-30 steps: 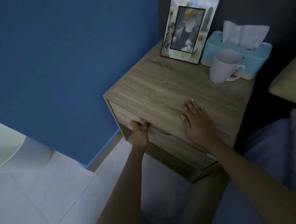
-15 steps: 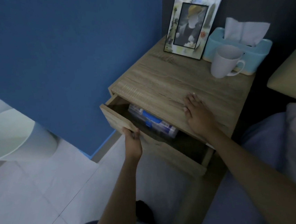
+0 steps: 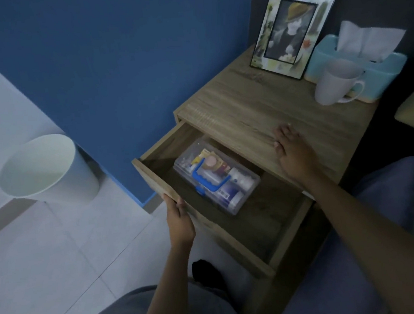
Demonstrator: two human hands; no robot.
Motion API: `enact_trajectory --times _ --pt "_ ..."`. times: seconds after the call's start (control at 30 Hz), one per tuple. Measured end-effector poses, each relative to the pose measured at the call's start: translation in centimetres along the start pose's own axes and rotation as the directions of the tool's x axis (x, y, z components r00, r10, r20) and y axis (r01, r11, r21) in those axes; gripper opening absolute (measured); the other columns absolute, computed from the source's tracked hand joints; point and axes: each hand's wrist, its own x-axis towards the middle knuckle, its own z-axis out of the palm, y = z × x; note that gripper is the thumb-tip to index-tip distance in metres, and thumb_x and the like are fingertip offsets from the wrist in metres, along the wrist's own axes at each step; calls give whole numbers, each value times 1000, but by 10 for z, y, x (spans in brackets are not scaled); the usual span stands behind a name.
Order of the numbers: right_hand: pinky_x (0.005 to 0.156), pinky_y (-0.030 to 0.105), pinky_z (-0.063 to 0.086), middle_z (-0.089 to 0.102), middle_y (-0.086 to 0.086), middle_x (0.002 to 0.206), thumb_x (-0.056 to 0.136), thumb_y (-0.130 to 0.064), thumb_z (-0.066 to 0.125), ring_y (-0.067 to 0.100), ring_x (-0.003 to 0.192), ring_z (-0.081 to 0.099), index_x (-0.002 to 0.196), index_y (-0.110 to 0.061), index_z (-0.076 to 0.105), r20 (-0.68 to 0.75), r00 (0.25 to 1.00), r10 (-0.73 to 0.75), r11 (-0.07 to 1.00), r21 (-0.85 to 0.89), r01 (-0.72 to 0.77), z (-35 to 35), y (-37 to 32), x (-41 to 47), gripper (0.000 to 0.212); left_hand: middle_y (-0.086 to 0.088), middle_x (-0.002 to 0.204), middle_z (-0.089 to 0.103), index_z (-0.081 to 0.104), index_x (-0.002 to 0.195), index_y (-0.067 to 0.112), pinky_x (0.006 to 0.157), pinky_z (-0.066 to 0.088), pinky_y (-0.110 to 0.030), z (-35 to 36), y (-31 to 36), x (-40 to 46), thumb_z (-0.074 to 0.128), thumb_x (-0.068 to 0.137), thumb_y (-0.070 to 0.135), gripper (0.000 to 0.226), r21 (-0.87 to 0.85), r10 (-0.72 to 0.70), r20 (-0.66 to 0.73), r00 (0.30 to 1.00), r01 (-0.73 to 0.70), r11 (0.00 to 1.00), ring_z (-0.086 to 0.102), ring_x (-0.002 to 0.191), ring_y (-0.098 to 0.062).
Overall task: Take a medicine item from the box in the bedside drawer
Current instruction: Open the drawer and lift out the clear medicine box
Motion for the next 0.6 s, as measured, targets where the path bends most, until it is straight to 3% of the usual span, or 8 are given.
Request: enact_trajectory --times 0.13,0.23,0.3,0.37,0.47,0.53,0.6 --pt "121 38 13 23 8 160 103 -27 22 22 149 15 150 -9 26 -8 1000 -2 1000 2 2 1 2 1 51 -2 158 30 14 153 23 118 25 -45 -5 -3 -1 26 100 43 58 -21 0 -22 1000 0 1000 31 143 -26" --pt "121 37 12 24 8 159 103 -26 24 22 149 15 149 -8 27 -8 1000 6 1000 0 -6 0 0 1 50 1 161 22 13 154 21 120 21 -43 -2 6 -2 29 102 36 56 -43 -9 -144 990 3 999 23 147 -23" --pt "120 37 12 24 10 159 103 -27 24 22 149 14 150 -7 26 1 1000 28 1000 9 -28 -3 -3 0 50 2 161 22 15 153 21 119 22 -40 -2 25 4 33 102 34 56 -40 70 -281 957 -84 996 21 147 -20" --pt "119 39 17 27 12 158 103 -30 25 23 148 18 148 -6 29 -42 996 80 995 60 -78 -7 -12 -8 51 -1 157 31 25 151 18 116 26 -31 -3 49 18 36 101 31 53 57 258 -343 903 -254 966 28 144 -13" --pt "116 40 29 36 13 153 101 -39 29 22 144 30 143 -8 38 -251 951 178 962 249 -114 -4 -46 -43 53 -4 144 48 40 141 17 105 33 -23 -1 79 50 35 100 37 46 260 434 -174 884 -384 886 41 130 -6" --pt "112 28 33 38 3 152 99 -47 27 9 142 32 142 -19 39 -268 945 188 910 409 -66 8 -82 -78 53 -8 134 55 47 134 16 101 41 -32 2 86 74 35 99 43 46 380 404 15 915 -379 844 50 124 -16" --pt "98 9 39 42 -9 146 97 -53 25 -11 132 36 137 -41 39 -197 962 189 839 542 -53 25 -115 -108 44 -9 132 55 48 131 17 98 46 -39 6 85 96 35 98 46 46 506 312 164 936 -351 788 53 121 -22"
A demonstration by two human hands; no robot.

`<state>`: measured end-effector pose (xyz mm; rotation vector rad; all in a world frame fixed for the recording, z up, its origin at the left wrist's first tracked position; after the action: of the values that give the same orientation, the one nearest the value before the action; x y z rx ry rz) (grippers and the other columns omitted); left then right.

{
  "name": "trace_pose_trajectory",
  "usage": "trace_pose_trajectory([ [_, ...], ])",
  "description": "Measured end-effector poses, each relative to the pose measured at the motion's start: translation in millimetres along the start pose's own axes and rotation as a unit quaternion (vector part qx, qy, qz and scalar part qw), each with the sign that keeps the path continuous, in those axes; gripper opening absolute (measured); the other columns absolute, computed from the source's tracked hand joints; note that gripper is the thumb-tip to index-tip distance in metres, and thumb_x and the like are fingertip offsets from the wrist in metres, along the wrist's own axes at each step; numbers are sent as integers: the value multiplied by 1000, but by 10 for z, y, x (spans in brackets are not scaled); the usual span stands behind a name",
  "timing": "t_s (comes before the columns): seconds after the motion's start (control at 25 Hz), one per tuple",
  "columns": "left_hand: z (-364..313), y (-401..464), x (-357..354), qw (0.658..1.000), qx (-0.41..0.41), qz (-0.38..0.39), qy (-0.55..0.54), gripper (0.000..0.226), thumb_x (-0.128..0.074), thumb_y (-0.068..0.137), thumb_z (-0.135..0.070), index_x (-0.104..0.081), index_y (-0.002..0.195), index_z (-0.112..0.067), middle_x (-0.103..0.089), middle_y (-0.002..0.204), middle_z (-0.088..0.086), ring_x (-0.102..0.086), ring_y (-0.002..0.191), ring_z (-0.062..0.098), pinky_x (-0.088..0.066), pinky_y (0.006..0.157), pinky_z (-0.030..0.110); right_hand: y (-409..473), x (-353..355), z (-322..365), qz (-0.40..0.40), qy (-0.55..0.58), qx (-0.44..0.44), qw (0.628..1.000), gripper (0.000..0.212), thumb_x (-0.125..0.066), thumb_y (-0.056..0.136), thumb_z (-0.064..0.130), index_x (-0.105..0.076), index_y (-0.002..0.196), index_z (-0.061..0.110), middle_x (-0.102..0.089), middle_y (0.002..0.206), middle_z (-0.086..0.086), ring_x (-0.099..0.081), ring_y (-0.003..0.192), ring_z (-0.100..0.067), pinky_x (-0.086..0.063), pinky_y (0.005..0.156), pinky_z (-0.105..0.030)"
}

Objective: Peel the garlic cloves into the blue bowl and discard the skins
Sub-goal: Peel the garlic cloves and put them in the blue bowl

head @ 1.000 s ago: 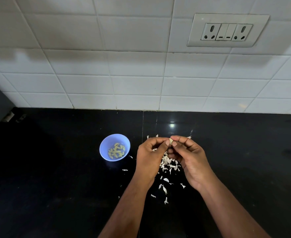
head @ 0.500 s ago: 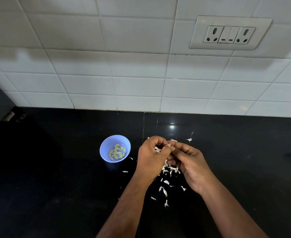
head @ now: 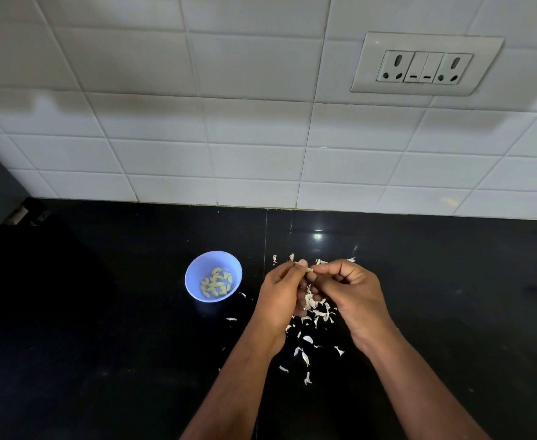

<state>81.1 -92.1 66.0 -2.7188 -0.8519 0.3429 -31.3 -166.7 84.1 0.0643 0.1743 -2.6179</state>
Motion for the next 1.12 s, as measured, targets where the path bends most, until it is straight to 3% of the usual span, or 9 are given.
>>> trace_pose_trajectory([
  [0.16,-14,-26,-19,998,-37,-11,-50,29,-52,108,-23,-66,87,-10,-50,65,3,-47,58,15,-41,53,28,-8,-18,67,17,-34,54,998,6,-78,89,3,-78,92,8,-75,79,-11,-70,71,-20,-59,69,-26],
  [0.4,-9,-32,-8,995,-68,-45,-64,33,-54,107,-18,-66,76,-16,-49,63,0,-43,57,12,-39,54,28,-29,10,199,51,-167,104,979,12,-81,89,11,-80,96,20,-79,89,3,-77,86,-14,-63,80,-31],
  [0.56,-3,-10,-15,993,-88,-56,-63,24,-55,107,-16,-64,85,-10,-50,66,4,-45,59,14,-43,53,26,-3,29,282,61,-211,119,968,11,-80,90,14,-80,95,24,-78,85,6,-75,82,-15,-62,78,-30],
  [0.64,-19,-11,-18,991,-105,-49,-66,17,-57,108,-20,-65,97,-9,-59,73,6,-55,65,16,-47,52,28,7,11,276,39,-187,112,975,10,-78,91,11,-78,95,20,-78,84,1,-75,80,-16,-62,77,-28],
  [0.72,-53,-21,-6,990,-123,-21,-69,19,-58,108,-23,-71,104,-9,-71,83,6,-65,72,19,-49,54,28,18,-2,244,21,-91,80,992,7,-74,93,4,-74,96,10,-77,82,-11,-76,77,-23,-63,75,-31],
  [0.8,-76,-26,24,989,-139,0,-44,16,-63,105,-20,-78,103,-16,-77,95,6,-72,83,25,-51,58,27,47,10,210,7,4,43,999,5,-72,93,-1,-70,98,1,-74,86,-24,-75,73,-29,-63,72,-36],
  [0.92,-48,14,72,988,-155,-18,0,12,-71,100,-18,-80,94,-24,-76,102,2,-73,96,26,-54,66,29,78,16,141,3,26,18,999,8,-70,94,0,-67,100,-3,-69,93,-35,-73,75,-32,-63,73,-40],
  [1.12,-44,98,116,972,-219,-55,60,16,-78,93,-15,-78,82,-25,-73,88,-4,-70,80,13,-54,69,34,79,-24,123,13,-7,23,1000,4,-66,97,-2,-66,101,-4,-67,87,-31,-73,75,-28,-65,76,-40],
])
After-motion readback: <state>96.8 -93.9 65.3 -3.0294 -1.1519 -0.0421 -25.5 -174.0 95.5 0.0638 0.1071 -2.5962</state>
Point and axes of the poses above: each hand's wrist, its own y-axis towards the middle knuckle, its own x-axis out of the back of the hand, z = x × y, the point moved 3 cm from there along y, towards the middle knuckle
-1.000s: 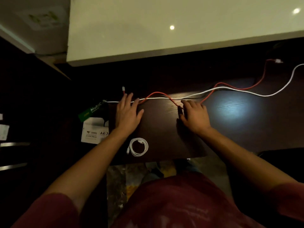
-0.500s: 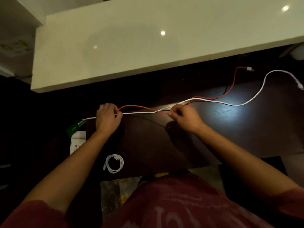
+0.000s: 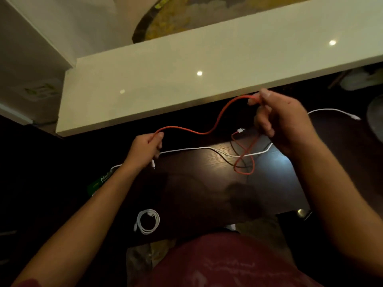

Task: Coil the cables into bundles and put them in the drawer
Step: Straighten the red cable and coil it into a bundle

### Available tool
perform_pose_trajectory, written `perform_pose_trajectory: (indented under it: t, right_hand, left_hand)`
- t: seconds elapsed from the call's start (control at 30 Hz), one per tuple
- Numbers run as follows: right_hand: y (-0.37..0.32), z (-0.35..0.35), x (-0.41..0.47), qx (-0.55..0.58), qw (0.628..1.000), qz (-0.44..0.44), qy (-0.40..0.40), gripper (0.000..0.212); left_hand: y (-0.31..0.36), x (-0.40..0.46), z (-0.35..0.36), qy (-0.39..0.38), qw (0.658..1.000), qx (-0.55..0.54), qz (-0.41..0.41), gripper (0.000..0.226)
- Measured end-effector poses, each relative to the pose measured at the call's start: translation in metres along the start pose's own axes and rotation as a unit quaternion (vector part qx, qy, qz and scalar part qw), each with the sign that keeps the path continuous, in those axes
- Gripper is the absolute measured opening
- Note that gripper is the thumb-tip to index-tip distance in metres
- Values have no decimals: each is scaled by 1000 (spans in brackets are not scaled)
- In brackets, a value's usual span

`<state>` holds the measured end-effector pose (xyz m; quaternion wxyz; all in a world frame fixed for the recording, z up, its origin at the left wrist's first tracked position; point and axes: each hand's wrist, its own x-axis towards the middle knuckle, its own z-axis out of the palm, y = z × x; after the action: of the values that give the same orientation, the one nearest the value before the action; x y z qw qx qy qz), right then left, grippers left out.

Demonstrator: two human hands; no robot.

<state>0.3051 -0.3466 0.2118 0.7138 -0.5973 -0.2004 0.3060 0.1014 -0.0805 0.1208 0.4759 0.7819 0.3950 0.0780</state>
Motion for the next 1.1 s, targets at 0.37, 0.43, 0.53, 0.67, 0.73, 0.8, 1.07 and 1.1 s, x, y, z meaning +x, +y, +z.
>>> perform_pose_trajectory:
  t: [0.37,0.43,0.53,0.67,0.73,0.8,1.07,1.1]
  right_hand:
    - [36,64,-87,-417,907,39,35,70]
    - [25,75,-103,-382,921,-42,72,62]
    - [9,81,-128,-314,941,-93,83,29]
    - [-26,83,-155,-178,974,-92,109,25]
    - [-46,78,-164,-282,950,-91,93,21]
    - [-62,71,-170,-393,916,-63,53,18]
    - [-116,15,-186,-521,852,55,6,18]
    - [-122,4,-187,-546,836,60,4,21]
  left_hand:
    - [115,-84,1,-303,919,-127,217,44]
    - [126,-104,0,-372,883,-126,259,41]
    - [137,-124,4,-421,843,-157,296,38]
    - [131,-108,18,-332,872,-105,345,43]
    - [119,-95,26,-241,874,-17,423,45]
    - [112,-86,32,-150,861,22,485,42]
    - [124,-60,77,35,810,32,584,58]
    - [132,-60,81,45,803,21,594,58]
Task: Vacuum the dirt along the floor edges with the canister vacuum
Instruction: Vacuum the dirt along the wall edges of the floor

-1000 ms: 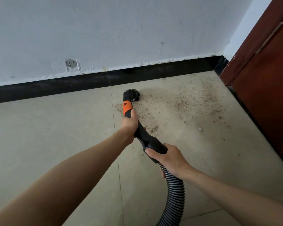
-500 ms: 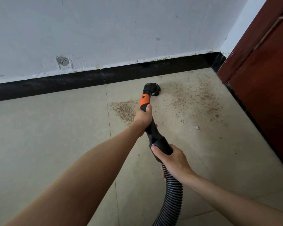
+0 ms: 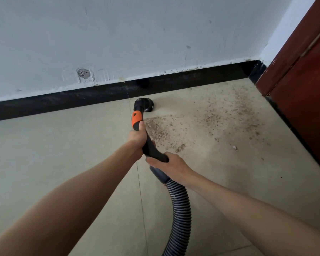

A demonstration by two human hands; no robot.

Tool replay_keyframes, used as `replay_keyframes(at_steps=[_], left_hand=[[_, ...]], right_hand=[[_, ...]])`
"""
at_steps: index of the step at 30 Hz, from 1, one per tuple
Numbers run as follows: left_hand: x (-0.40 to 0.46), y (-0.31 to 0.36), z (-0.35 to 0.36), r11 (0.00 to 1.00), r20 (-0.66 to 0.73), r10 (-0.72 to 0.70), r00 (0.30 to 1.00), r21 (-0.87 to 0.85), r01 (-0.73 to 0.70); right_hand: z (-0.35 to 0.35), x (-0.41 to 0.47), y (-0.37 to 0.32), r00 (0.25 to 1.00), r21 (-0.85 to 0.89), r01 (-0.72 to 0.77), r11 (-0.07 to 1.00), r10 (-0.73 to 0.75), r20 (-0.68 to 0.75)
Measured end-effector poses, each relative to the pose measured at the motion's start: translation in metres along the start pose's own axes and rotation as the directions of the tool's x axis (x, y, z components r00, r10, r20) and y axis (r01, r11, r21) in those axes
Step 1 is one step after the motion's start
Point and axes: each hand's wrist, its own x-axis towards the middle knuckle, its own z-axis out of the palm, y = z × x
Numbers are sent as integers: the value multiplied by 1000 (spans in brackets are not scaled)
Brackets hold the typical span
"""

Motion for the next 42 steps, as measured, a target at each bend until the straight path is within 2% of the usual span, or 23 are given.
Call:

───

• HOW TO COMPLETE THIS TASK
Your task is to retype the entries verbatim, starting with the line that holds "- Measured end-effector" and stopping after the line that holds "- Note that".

• PROBLEM SOLUTION
- Measured end-effector poses, each relative to the pose measured at the call's start: translation in metres along the start pose's own axes and rotation as a unit quaternion (vector part qx, qy, qz and scalar part qw), each with the sign that keeps the path continuous, in those axes
- Gripper is the absolute measured opening
- Note that gripper is the thumb-tip to index-tip distance in metres

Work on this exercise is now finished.